38. The method according to claim 1, wherein the donor molecule is linked to a bait polypeptide, and wherein the acceptor molecule is linked to a prey polypeptide, and wherein the measure of FRET provides a measure of whether the bait polypeptide and prey polypeptide specifically bind to each other.

39. The method according to claim 12, further comprising the step of sorting cells comprising donor and acceptor molecules from cells which do not comprise donor acceptor molecules.

40. The method according to claim 39, comprising the step of sorting cells wherein donor and acceptor molecules are in sufficient proximity to exhibit FRET.

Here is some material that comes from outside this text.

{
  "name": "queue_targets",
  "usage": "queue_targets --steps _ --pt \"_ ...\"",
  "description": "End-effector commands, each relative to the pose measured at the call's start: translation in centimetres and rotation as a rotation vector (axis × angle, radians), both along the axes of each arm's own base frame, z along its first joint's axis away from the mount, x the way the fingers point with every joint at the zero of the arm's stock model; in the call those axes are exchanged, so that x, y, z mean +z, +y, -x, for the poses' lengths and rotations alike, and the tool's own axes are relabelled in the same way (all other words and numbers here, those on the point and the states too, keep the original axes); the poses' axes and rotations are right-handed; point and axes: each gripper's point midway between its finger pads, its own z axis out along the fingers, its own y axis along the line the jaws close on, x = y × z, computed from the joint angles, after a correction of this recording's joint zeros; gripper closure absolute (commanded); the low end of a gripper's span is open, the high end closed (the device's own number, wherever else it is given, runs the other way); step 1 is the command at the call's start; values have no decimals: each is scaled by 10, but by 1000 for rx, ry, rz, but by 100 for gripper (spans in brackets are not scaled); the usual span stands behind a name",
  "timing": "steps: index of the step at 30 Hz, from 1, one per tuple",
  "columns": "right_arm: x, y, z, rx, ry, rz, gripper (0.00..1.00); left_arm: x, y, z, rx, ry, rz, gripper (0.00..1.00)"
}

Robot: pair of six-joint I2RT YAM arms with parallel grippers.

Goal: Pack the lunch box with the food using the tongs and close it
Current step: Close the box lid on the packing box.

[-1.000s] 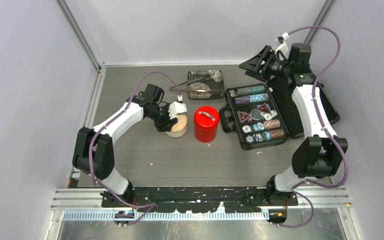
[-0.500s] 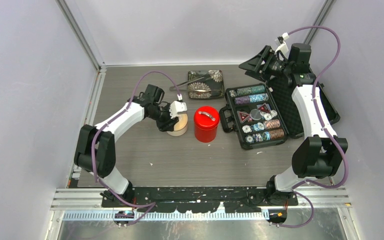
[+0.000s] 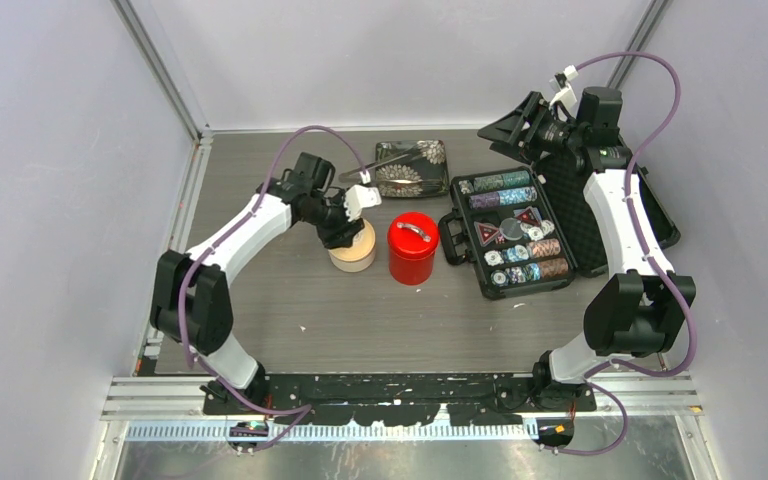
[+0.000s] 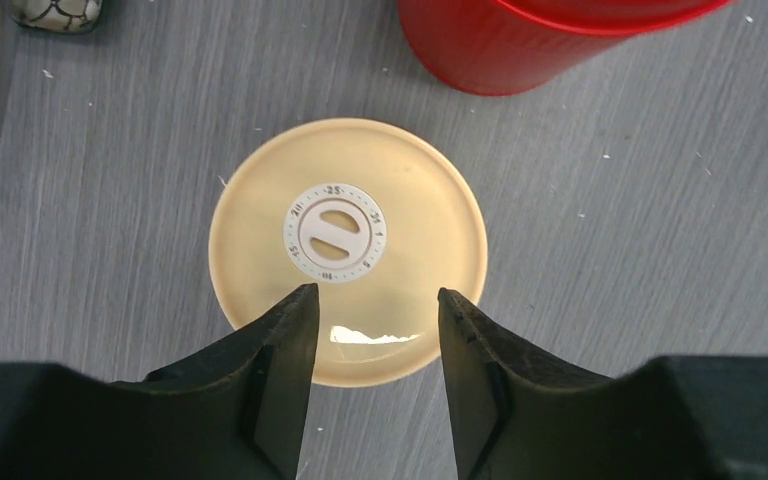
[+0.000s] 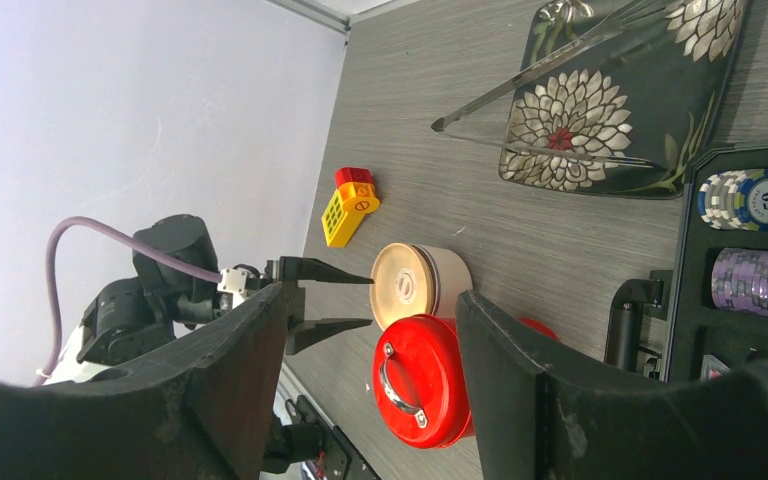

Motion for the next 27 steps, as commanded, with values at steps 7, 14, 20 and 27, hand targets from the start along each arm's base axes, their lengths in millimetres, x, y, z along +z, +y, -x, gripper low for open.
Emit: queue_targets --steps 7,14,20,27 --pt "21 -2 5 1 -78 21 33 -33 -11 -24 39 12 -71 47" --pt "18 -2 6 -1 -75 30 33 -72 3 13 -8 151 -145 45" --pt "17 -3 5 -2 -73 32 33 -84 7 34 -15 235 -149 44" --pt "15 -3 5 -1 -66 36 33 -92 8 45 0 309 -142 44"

41. The method according to claim 1 , wherein a donor and acceptor pair are selected from the list of fluorophores shown in Table 1.

42. The method according to 38, further comprising the step of performing FRET detection for a plurality of different prey polypeptides.

43. The method according to claim 42, wherein FRET detection is performed using a plate reader.

44. The method according to claim 38 or 42, wherein when FRET is detected between a donor molecule linked to a bait polypeptide, and an acceptor molecule linked to a prey polypeptide, the sequence of said prey polypeptide is determined.

45. The method according to claim 38, wherein said bait and prey polypeptides are expressed in a cell.

46. The method according to claim 45, wherein when FRET is detected, the cell is lysed.

47. The method according to claim 43, wherein said plate reader is coupled to a robotic fluid transfer system.

48. The method according to claim 33, wherein one or more of the binding partners comprises one or more mutations.

49. A method for determining FRET between a donor-tagged molecule and an acceptor- tagged molecule comprising determining a maximum FRET ratio where every acceptor-tagged molecule is associated with a donor-tagged molecule and minimizing the value (ER_exp - ER_Predicted) •

50. A computer program product for implementing the steps shown in Figure 8B.